» Requirement: Please write out the final portion of the records below exactly: the line containing "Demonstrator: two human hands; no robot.", every line after it, and nothing else.

» Input data:
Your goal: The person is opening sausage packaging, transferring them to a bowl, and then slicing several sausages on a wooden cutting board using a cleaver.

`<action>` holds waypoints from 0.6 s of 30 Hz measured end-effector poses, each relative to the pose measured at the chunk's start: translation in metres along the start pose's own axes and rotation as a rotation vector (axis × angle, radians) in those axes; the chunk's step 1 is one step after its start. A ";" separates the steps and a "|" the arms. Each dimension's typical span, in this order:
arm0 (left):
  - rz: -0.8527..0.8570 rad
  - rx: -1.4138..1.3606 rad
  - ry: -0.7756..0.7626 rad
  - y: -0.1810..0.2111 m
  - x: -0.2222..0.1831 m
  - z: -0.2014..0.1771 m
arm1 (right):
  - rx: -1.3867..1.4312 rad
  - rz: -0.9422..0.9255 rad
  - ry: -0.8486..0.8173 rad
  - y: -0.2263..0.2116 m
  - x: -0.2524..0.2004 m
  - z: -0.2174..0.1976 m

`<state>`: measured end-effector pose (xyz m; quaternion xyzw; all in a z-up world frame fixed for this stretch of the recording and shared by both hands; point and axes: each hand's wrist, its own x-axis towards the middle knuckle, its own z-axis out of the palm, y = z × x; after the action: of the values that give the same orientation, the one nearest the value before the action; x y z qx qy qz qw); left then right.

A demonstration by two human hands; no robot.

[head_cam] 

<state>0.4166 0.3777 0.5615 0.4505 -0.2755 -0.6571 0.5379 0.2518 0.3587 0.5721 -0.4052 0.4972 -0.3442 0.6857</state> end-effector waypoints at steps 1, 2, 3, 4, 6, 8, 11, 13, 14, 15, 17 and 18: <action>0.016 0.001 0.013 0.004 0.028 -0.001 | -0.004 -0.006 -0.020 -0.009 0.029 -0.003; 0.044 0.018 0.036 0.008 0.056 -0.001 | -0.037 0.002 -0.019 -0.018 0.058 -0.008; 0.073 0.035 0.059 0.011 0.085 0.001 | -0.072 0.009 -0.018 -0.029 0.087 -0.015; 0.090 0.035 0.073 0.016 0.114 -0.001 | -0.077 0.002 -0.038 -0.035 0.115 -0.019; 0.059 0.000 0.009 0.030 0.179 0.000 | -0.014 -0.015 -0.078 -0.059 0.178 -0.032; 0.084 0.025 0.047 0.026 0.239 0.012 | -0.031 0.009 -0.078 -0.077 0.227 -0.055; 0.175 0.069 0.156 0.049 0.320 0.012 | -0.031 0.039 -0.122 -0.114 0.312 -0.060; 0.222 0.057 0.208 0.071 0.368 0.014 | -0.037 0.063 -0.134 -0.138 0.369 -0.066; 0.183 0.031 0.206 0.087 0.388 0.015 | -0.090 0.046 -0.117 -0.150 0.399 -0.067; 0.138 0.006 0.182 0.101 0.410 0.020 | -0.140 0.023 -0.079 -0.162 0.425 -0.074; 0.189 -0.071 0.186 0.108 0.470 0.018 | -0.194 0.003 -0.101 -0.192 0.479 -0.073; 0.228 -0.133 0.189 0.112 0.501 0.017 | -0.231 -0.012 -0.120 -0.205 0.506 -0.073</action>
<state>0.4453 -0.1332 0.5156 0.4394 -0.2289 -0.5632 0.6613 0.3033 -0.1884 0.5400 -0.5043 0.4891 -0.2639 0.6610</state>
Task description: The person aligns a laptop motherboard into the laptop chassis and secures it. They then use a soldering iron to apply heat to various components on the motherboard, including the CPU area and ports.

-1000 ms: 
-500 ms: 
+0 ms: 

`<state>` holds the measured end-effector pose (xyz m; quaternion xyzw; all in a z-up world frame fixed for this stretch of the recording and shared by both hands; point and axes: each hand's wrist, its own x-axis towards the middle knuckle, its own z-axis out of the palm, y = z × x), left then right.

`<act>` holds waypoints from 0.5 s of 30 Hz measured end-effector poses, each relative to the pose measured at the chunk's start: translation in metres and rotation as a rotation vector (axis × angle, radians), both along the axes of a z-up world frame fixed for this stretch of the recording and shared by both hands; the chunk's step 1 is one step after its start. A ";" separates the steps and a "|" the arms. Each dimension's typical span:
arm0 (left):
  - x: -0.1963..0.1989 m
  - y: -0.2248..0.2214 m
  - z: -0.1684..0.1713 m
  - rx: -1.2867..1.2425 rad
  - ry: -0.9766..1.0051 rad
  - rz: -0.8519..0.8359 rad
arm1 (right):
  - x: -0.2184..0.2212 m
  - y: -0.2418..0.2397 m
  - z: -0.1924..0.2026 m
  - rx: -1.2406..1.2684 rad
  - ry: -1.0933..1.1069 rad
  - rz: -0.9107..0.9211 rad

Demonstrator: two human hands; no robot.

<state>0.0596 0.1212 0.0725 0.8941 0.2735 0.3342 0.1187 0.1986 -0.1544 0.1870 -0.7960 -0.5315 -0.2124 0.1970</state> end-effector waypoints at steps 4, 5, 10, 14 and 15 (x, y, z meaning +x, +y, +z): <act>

» Result of the task:
Demonstrator: two human hands; no robot.

<state>0.0596 0.1212 0.0725 0.8941 0.2735 0.3342 0.1187 0.1986 -0.1544 0.1870 -0.7960 -0.5315 -0.2124 0.1970</state> end-effector waypoints at steps 4, 5, 10, 14 and 15 (x, y, z meaning +x, +y, +z): <act>

Nothing else goes in the answer.